## Activity
Copy the data. Keep every character as given.

## Material for this exercise
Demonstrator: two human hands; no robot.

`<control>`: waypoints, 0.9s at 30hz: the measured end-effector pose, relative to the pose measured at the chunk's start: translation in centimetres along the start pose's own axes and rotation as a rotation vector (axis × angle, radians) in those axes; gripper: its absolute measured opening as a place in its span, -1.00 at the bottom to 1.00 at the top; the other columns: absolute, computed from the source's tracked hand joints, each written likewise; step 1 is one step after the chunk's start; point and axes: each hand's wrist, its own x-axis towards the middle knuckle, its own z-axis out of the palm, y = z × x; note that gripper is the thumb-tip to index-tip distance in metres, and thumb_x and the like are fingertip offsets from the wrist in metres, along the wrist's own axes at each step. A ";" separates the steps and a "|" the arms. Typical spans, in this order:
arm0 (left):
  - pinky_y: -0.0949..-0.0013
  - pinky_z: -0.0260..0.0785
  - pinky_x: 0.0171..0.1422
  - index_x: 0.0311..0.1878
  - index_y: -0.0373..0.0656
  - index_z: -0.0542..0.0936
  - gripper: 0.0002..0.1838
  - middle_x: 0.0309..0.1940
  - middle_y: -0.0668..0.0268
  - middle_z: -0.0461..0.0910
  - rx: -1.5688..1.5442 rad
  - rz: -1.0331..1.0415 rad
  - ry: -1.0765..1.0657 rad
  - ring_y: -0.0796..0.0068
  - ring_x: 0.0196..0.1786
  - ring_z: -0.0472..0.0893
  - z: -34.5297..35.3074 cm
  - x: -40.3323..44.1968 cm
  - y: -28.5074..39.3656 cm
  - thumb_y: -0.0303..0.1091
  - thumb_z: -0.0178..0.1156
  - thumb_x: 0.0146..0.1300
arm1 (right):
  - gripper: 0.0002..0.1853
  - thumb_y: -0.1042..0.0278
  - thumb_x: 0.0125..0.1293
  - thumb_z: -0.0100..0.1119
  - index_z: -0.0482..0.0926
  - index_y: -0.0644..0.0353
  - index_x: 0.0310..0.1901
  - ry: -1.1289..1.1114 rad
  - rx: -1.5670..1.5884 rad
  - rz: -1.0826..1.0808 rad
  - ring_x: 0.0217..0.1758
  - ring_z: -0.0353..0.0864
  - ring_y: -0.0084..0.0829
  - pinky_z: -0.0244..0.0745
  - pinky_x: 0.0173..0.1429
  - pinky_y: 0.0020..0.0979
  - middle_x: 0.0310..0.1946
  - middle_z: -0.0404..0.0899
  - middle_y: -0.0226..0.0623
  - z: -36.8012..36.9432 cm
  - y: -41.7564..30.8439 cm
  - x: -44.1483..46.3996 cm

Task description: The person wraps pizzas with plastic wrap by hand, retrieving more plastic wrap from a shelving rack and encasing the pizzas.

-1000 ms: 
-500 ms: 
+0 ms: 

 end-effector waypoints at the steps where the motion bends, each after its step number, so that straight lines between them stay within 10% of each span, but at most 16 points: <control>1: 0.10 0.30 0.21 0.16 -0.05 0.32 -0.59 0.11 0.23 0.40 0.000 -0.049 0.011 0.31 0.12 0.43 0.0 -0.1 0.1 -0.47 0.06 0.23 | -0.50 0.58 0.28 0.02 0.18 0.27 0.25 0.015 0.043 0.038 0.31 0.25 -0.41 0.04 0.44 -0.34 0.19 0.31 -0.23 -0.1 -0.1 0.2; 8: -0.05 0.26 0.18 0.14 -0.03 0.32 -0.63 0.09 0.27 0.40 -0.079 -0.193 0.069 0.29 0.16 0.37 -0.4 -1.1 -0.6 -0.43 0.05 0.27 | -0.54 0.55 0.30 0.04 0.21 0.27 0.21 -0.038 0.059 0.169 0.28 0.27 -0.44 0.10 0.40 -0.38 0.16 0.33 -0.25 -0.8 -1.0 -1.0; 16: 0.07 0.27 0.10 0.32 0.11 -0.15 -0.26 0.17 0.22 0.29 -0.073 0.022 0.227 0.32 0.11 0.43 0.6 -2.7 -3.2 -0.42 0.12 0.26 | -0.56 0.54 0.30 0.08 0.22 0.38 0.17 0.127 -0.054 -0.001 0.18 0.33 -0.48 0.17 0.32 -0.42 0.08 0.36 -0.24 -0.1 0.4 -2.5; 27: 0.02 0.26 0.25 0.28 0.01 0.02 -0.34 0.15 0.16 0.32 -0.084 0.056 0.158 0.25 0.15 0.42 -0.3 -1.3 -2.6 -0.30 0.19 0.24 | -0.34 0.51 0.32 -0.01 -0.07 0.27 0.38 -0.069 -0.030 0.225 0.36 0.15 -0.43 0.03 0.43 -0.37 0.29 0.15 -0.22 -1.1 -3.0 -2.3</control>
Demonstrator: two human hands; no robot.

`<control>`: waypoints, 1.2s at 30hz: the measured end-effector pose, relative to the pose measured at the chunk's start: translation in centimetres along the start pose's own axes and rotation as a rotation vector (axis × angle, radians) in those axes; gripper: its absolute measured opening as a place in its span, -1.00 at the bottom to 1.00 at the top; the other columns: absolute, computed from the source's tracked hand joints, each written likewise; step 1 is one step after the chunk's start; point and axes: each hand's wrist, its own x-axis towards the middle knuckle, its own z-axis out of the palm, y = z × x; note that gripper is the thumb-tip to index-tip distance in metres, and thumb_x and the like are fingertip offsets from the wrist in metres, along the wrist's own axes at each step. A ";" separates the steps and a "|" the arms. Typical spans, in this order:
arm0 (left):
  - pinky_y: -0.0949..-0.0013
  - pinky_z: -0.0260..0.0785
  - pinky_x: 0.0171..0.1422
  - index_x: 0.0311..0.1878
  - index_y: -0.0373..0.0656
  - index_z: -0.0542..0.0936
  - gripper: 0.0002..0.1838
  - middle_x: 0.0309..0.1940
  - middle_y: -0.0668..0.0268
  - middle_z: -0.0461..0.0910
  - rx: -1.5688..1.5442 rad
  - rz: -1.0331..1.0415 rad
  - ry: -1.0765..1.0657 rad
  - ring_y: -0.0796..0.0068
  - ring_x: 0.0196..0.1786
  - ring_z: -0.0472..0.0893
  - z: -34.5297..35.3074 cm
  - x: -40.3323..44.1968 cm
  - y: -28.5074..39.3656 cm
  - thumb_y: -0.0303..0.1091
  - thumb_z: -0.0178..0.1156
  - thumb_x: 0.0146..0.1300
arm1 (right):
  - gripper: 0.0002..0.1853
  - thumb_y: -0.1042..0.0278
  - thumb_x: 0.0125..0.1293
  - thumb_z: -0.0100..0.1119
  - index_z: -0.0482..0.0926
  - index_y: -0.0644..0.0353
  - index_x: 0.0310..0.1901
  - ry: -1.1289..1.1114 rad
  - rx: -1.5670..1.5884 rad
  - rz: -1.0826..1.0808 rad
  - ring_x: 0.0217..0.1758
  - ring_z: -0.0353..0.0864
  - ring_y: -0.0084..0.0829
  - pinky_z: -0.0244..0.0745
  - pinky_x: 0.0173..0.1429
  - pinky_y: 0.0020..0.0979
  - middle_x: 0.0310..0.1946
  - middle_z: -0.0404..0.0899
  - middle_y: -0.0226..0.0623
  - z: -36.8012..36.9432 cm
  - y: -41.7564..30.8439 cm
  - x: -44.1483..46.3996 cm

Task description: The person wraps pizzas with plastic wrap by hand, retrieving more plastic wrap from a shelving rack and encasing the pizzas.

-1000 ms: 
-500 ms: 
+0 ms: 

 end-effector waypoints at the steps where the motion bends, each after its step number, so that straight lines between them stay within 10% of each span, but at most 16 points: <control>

## Response below
Demonstrator: two human hands; no robot.

`<control>`: waypoints, 0.9s at 30hz: the measured end-effector pose, relative to the pose measured at the chunk's start: translation in centimetres along the start pose's own axes and rotation as a rotation vector (axis × angle, radians) in those axes; gripper: its absolute measured opening as a place in its span, -1.00 at the bottom to 1.00 at the top; the other columns: absolute, computed from the source's tracked hand joints, each written likewise; step 1 is one step after the chunk's start; point and axes: each hand's wrist, its own x-axis towards the middle knuckle, its own z-axis out of the palm, y = z × x; note that gripper is the thumb-tip to index-tip distance in metres, and thumb_x and the like are fingertip offsets from the wrist in metres, along the wrist's own axes at each step. A ";" separates the steps and a "|" the arms. Typical spans, in this order:
arm0 (left):
  - pinky_y: -0.0949..-0.0013
  - pinky_z: -0.0260..0.0785
  - pinky_x: 0.0171..0.1422
  - index_x: 0.0311..0.1878
  - index_y: -0.0373..0.0656
  - index_z: -0.0542..0.0936
  - gripper: 0.0002..0.1838
  - middle_x: 0.0309..0.1940
  - middle_y: -0.0668..0.0268
  - middle_z: -0.0461..0.0910
  - rx: -1.5688..1.5442 rad
  - rz: -1.0331..1.0415 rad
  - ry: -1.0765..1.0657 rad
  - ring_y: -0.0796..0.0068
  - ring_x: 0.0196..0.1786
  - ring_z: -0.0472..0.0893
  - z: -34.5297..35.3074 cm
  - x: -40.3323..44.1968 cm
  - y: -28.5074..39.3656 cm
  - thumb_y: -0.0303..0.1091
  - thumb_z: -0.0178..0.1156
  - thumb_x: 0.0146..0.1300
arm1 (right):
  - gripper: 0.0002..0.1853
  - thumb_y: -0.1042..0.0278
  - thumb_x: 0.0125..0.1293
  - thumb_z: -0.0100..0.1119
  - index_z: -0.0482..0.0926
  - index_y: -0.0644..0.0353
  - index_x: 0.0310..0.1901
  - ry: -1.1289..1.1114 rad
  - rx: -1.5670..1.5884 rad
  - rz: -1.0826..1.0808 rad
  - ring_x: 0.0217..0.1758
  - ring_z: -0.0353..0.0864
  - ring_y: -0.0084..0.0829
  - pinky_z: -0.0244..0.0745
  - pinky_x: 0.0173..0.1429
  - pinky_y: 0.0020..0.0979
  - middle_x: 0.0310..0.1946
  - middle_z: -0.0404..0.0899
  - middle_y: -0.0226..0.0623
  - z: -36.8012..36.9432 cm
  - y: -41.7564..30.8439 cm
  - x: -44.1483..46.3996 cm

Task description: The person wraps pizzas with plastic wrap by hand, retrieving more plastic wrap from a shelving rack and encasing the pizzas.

-1000 ms: 
-500 ms: 
+0 ms: 

 end-effector waypoints at the steps where the motion bends, each after its step number, so that straight lines between them stay within 10% of each span, but at most 16 points: <control>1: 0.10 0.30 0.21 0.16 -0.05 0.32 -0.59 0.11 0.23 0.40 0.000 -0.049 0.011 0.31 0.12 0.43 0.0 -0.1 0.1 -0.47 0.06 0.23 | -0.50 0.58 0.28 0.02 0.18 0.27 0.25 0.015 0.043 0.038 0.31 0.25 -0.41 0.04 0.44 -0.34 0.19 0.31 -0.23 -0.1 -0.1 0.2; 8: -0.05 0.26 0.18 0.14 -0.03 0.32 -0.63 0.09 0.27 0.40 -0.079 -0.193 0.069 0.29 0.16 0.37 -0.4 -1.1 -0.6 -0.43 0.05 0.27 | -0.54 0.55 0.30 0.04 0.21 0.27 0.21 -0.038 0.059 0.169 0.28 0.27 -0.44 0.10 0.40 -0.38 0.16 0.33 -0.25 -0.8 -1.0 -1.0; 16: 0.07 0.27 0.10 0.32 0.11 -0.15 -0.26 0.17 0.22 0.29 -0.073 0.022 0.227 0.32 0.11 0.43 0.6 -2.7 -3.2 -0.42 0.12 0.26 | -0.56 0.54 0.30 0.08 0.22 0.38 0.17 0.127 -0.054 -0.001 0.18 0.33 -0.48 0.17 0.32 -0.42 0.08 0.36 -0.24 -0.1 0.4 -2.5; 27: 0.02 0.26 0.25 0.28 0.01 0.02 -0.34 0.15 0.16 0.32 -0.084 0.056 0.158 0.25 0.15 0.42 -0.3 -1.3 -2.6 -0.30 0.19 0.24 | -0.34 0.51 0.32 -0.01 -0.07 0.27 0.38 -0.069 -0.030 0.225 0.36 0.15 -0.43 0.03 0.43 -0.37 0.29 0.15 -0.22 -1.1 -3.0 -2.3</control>
Demonstrator: two human hands; no robot.

`<control>`: waypoints, 1.2s at 30hz: the measured end-effector pose, relative to the pose measured at the chunk's start: translation in centimetres along the start pose's own axes and rotation as a rotation vector (axis × angle, radians) in those axes; gripper: its absolute measured opening as a place in its span, -1.00 at the bottom to 1.00 at the top; the other columns: absolute, computed from the source's tracked hand joints, each written likewise; step 1 is one step after the chunk's start; point and axes: each hand's wrist, its own x-axis towards the middle knuckle, its own z-axis out of the palm, y = z × x; note that gripper is the thumb-tip to index-tip distance in metres, and thumb_x and the like are fingertip offsets from the wrist in metres, along the wrist's own axes at each step. A ";" separates the steps and a "|" the arms. Typical spans, in this order:
arm0 (left):
  - pinky_y: -0.0949..-0.0013
  - pinky_z: -0.0260..0.0785
  - pinky_x: 0.0171..0.1422
  - index_x: 0.0311..0.1878
  - index_y: -0.0373..0.0656
  - index_z: -0.0542..0.0936
  - gripper: 0.0002..0.1838
  - middle_x: 0.0309..0.1940
  - middle_y: -0.0668..0.0268
  - middle_z: -0.0461..0.0910
  - rx: -1.5688..1.5442 rad
  - rz: -1.0331..1.0415 rad
  - ry: -1.0765..1.0657 rad
  - ring_y: -0.0796..0.0068
  - ring_x: 0.0196..0.1786
  - ring_z: -0.0472..0.0893
  - z: -34.5297..35.3074 cm
  - x: -40.3323..44.1968 cm
  - y: -28.5074..39.3656 cm
  - thumb_y: -0.0303..0.1091
  - thumb_z: -0.0178..0.1156
  - thumb_x: 0.0146..0.1300
arm1 (right):
  - gripper: 0.0002..0.1853
  - thumb_y: -0.1042..0.0278
  - thumb_x: 0.0125..0.1293
  - thumb_z: -0.0100..0.1119
  - index_z: -0.0482..0.0926
  - index_y: -0.0644..0.0353
  - index_x: 0.0310..0.1901
  - ry: -1.1289..1.1114 rad
  - rx: -1.5670..1.5884 rad
  - rz: -1.0826..1.0808 rad
  - ring_x: 0.0217..0.1758
  - ring_z: -0.0353..0.0864
  - ring_y: -0.0084..0.0829
  - pinky_z: -0.0244..0.0745
  - pinky_x: 0.0173..0.1429
  - pinky_y: 0.0020..0.0979
  - middle_x: 0.0310..0.1946
  - middle_z: -0.0404..0.0899
  - middle_y: -0.0226..0.0623
  - z: -36.8012..36.9432 cm
  - y: -41.7564..30.8439 cm
  - x: -44.1483..46.3996 cm

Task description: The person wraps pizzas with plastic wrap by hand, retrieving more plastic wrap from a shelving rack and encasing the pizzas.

-1000 ms: 
-500 ms: 
+0 ms: 

 end-effector waypoints at the steps where the motion bends, each after its step number, so that straight lines between them stay within 10% of each span, but at most 16 points: <control>

This completes the response.